Spring Roll Salad with Peanut Dressing (Low FODMAP)
30 Minutes prep • Low FODMAP • Gluten-free • Lactose-free • Serves 4 • Ok to make ahead: Steps 1-4
All the delicious flavors of spring rolls without any of the fuss of making them! I love this salad because it’s easy to make and delicious to eat and it’s a great way to use up leftover chicken. You can be creative with your ingredients, depending on what you have on hand. I made it with butter lettuce and arugula, but it would be equally delicious with romaine. I left out the rice noodles for a lower-carb version, but they would be a great addition. Leave the chicken out for a vegetarian version or swap in shrimp instead if you prefer. The peanut dressing will bring it all together in the end.
Ingredients
1-2 cups cooked chicken, cubed (or substitute cooked shrimp in you prefer)

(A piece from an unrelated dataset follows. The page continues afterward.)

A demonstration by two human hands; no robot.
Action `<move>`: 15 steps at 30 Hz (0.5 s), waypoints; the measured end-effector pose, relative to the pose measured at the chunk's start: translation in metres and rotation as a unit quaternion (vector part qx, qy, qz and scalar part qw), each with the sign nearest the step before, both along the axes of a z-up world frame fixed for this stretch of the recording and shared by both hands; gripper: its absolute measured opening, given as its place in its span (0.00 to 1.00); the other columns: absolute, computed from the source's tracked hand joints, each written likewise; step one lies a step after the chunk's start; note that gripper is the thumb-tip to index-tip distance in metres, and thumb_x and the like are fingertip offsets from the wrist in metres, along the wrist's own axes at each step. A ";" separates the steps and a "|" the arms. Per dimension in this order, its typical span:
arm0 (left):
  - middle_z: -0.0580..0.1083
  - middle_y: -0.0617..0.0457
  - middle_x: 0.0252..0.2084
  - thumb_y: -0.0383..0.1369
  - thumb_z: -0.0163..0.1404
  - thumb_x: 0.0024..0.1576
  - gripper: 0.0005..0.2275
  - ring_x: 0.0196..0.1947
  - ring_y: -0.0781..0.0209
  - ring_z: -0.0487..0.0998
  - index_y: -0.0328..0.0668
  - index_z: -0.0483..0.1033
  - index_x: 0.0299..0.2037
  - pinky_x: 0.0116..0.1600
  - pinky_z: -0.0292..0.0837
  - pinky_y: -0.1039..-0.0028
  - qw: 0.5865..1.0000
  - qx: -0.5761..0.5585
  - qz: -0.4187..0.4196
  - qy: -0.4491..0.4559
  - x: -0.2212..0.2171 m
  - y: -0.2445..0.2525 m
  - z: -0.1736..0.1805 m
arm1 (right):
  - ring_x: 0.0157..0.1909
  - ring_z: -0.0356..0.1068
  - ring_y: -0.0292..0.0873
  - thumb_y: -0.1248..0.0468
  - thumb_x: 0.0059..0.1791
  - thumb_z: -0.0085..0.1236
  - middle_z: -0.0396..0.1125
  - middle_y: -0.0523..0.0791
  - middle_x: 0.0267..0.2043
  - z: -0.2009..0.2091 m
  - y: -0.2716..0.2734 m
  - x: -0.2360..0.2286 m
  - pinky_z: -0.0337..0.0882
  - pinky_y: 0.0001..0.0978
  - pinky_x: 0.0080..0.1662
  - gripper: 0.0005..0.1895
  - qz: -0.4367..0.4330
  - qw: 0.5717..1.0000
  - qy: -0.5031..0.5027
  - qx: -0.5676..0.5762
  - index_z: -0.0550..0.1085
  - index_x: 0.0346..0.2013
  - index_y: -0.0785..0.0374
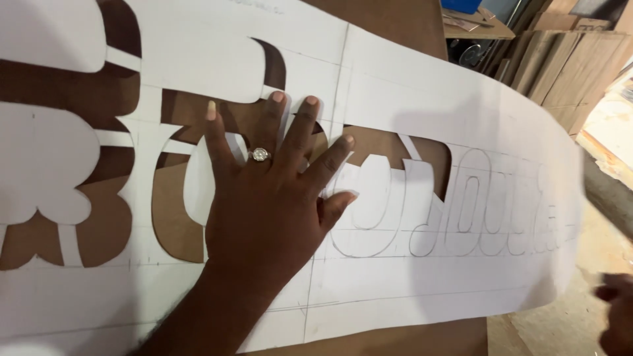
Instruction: Trace or carve outlines of letters on a template using a hand tool to prepare a sign.
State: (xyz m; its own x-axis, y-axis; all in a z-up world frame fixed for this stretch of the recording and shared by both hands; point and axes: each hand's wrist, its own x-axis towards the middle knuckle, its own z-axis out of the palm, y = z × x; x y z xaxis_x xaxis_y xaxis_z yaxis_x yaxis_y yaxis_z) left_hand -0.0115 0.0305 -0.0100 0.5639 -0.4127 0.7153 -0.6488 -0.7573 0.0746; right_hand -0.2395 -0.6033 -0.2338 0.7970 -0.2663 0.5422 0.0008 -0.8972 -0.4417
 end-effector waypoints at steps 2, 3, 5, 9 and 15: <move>0.64 0.44 0.71 0.55 0.53 0.57 0.25 0.73 0.38 0.59 0.59 0.76 0.62 0.69 0.37 0.22 1.000 0.009 0.000 -0.011 0.000 0.000 -0.001 | 0.40 0.75 0.42 0.70 0.58 0.48 0.70 0.49 0.43 -0.005 0.029 -0.003 0.76 0.34 0.46 0.04 0.057 0.997 -0.019 0.046 0.70 0.44 0.69; 0.64 0.44 0.71 0.55 0.53 0.57 0.25 0.73 0.38 0.59 0.59 0.76 0.62 0.69 0.37 0.22 1.000 0.011 0.000 -0.008 -0.001 0.000 -0.002 | 0.40 0.75 0.42 0.69 0.58 0.47 0.69 0.49 0.44 0.001 0.065 0.004 0.77 0.34 0.46 0.05 0.084 0.994 -0.024 0.070 0.70 0.45 0.69; 0.64 0.44 0.71 0.54 0.54 0.57 0.24 0.73 0.38 0.60 0.59 0.75 0.62 0.69 0.37 0.21 1.000 0.015 0.001 -0.015 0.000 -0.001 -0.001 | 0.41 0.75 0.42 0.69 0.58 0.47 0.69 0.49 0.46 0.020 0.142 0.007 0.77 0.33 0.45 0.05 0.136 0.983 -0.037 0.119 0.70 0.45 0.68; 0.64 0.44 0.72 0.50 0.54 0.60 0.22 0.74 0.40 0.60 0.59 0.75 0.64 0.70 0.37 0.22 1.000 0.012 0.009 -0.018 -0.002 -0.001 -0.004 | 0.41 0.75 0.41 0.68 0.57 0.45 0.68 0.48 0.49 0.096 0.289 0.078 0.77 0.33 0.45 0.07 0.232 0.948 -0.072 0.206 0.69 0.47 0.67; 0.64 0.44 0.72 0.45 0.54 0.62 0.20 0.74 0.39 0.60 0.58 0.76 0.64 0.70 0.37 0.21 0.999 -0.002 -0.002 -0.032 -0.001 0.004 -0.007 | 0.33 0.72 0.40 0.69 0.54 0.52 0.73 0.47 0.30 0.178 0.435 0.164 0.72 0.34 0.40 0.07 0.177 0.899 -0.013 0.400 0.74 0.43 0.71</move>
State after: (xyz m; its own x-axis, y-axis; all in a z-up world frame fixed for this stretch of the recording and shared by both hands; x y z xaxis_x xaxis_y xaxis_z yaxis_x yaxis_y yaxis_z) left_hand -0.0129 0.0342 -0.0166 0.5152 -0.4116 0.7518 -0.6550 -0.7548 0.0357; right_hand -0.0754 -0.1686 -0.0560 0.8984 -0.3118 0.3092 0.2425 -0.2347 -0.9413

4 cups shredded butter lettuce, romaine, or lettuce of your choosing
4 carrots, shredded
1/2 cup jicama, diced
2 Persian cucumbers, peeled and sliced
1 red bell pepper, seeded and chopped
4 green onions, green part only, chopped
1 jalapeño pepper, seeded and chopped
1/2 cup rice vinegar
1/2 cup fresh cilantro or Thai basil, chopped
1/3 cup dry roasted and salted peanuts, chopped
4 ounces Asian rice noodles, cooked per package instructions (optional)
1/2 avocado, cubed
Ingredients: Dressing
1/2 cup creamy peanut butter
1/3 cup gluten-free, low sodium soy sauce
1/4 cup toasted sesame oil
1/4 cup rice vinegar
2 tablespoons maple syrup
3 tablespoons lime juice
1 tablespoon fresh grated ginger
Directions
(1) Prepare: If you don’t have cooked chicken on hand, throw some on the grill with a little salt and pepper and Italian seasoning. Cook just until done (about 5 minutes per side for boneless thighs). Set aside to cool.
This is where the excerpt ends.